Task to carry out:
After reading the data, copy it out in full and exactly.

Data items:
━━━━━━

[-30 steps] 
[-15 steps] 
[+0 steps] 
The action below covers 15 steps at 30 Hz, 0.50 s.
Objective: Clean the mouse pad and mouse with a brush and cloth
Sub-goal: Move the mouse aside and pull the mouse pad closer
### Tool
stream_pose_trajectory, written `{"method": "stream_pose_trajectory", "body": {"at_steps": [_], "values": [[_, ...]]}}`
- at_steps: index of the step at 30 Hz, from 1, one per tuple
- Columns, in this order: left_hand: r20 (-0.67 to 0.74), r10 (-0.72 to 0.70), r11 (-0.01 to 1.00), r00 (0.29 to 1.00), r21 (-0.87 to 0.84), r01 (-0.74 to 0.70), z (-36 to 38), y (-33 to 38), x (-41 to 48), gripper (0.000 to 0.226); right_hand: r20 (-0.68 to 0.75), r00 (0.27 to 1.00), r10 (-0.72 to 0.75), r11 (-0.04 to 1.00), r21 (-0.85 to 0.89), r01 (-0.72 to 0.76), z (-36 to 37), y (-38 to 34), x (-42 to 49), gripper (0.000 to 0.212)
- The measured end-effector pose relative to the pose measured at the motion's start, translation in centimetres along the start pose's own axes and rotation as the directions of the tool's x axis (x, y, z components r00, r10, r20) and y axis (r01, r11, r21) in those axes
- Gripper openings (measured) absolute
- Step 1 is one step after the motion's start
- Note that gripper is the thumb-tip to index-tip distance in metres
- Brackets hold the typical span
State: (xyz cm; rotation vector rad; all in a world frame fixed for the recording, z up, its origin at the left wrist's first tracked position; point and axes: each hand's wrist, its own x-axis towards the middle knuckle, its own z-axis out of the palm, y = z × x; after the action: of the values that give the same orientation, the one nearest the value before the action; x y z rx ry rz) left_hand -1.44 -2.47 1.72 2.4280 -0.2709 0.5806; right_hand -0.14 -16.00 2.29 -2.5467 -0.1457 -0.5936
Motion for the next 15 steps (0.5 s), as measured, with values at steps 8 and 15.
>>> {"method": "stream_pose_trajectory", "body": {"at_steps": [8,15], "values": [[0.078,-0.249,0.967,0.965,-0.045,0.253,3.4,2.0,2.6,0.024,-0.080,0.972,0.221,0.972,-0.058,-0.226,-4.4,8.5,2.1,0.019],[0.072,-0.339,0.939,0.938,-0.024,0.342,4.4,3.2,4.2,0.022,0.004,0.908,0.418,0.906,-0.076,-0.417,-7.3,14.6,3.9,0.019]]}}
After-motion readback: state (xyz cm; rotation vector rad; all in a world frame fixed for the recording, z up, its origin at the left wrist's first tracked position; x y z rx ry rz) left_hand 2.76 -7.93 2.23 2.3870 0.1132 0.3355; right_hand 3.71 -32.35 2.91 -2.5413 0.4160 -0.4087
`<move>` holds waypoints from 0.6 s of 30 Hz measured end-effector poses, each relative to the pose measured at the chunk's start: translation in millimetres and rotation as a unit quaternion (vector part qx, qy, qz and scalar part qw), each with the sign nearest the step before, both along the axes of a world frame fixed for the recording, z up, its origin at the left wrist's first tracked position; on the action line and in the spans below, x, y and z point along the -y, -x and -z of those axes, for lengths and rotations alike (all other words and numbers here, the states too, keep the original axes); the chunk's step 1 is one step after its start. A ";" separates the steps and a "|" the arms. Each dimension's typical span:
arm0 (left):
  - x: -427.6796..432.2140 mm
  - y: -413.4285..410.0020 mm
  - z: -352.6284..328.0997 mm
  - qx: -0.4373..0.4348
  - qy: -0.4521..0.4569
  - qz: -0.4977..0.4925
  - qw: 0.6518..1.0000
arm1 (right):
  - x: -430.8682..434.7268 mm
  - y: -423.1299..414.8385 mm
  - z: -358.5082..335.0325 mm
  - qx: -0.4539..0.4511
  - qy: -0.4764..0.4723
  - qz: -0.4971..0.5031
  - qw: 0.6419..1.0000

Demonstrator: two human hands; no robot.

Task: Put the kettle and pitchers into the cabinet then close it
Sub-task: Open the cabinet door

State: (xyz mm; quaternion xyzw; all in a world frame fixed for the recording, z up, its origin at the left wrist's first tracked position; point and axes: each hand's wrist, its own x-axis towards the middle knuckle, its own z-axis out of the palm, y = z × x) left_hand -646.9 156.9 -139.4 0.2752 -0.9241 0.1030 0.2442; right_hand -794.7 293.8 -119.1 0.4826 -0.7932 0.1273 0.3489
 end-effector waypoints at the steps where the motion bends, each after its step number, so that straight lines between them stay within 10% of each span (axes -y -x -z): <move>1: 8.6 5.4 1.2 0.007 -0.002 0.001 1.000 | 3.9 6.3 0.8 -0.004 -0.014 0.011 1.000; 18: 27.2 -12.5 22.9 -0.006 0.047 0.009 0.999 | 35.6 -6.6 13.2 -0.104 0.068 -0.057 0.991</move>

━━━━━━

Response to the task:
[-30 steps] 
[-15 steps] 
[+0 steps] 
The action below covers 15 steps at 30 Hz, 0.50 s.
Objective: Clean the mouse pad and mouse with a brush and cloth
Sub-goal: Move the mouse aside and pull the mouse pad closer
### Tool
stream_pose_trajectory, written `{"method": "stream_pose_trajectory", "body": {"at_steps": [_], "values": [[_, ...]]}}`
- at_steps: index of the step at 30 Hz, from 1, one per tuple
- Columns, in this order: left_hand: r20 (-0.67 to 0.74), r10 (-0.72 to 0.70), r11 (-0.01 to 1.00), r00 (0.29 to 1.00), r21 (-0.87 to 0.84), r01 (-0.74 to 0.70), z (-36 to 38), y (-33 to 38), x (-41 to 48), gripper (0.000 to 0.226); right_hand: r20 (-0.68 to 0.75), r00 (0.27 to 1.00), r10 (-0.72 to 0.75), r11 (-0.04 to 1.00), r21 (-0.85 to 0.89), r01 (-0.72 to 0.76), z (-36 to 37), y (-38 to 34), x (-42 to 49), gripper (0.000 to 0.212)
- The measured end-effector pose relative to the pose measured at the motion's start, translation in centimetres along the start pose's own axes and rotation as the directions of the tool's x axis (x, y, z components r00, r10, r20) and y axis (r01, r11, r21) in those axes
- Gripper openings (measured) absolute
- Step 1 is one step after the motion's start
- Note that gripper is the thumb-tip to index-tip distance in metres
- Brackets hold the typical span
State: (xyz cm; rotation vector rad; all in a world frame fixed for the recording, z up, its origin at the left wrist's first tracked position; point and axes: each hand's wrist, its own x-axis towards the middle knuckle, its own z-axis out of the palm, y = z × x; after the action: of the values that give the same orientation, the one nearest the value before the action; x y z rx ry rz) left_hand -1.44 -2.47 1.72 2.4280 -0.2709 0.5806; right_hand -0.14 -16.00 2.29 -2.5467 -0.1457 -0.5936
Motion for the next 15 steps (0.5 s), as measured, with values at steps 8 and 15.
>>> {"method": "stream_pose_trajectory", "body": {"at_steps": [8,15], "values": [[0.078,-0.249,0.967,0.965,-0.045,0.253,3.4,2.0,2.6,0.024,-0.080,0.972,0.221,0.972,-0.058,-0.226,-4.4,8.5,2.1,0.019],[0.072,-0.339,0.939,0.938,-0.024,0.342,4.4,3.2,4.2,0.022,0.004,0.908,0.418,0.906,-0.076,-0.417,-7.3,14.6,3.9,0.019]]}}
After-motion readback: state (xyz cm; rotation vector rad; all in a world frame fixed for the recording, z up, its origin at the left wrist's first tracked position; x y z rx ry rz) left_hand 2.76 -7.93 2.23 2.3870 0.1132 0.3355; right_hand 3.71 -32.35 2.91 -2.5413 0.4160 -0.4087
`<move>` holds waypoints from 0.6 s of 30 Hz measured end-effector poses, each relative to the pose measured at the chunk's start: translation in millimetres and rotation as a unit quaternion (vector part qx, qy, qz and scalar part qw), each with the sign nearest the step before, both along the axes of a world frame fixed for the recording, z up, its origin at the left wrist's first tracked position; on the action line and in the spans below, x, y and z point along the -y, -x and -z of those axes, for lengths and rotations alike (all other words and numbers here, the states too, keep the original axes); the chunk's step 1 is one step after its start. A ";" separates the steps and a "|" the arms. Each dimension's typical span:
arm0 (left):
  - x: -427.6796..432.2140 mm
  - y: -413.4285..410.0020 mm
  - z: -352.6284..328.0997 mm
  - qx: -0.4373..0.4348
  - qy: -0.4521..0.4569
  - qz: -0.4977..0.4925
  - qw: 0.6518..1.0000
arm1 (right):
  - x: -430.8682..434.7268 mm
  - y: -423.1299..414.8385 mm
  - z: -358.5082..335.0325 mm
  - qx: -0.4539..0.4511
  - qy: -0.4764..0.4723
  - qz: -0.4971..0.5031
  - qw: 0.6419..1.0000

Demonstrator: two human hands; no robot.

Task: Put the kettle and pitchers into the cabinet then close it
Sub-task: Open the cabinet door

State: (xyz mm; quaternion xyzw; all in a world frame fixed for the recording, z up, its origin at the left wrist's first tracked position; point and axes: each hand's wrist, its own x-axis towards the middle knuckle, its own z-axis out of the palm, y = z × x) left_hand -646.9 156.9 -139.4 0.2752 -0.9241 0.1030 0.2442; right_hand -794.7 293.8 -119.1 0.4826 -0.7932 0.1273 0.3489
 end-effector waypoints at the steps where the motion bends, each after its step number, so that straight lines between them stay within 10% of each span (axes -y -x -z): <move>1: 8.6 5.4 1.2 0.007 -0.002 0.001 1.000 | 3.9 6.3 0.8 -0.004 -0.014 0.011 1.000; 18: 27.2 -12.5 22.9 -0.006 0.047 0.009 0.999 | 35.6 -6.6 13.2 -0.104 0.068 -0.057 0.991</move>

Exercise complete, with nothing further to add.